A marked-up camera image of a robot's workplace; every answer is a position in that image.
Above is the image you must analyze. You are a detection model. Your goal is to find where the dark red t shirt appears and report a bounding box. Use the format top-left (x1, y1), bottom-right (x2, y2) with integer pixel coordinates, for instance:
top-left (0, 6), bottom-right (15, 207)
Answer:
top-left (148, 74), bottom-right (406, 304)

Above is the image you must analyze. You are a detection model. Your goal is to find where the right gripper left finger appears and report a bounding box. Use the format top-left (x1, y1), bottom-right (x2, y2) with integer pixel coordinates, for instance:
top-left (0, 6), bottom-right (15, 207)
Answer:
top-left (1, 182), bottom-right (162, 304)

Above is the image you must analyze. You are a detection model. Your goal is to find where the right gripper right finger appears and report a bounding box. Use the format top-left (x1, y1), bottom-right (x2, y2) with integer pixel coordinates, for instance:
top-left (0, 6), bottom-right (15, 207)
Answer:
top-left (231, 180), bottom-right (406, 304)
------------------------------------------------------------
*Exercise objective*:
The string "Your" marks the lines to return from the material. Copy each one.

*Result*:
Above is the image you must analyze. You are a detection model. Your goal is to find where the dark red t shirt appears and report a bounding box. Use the format top-left (x1, y1), bottom-right (x2, y2) with integer pixel coordinates, for instance:
Above is the image you must analyze. You are a detection model. Your goal is to find where the right gripper left finger appears and report a bounding box. Use the format top-left (x1, y1), bottom-right (x2, y2) with integer pixel coordinates, for instance:
Above is the image you must analyze. You are a detection model. Your goal is to find where the right gripper right finger appears and report a bounding box. Use the format top-left (x1, y1), bottom-right (x2, y2) with integer pixel coordinates, for instance:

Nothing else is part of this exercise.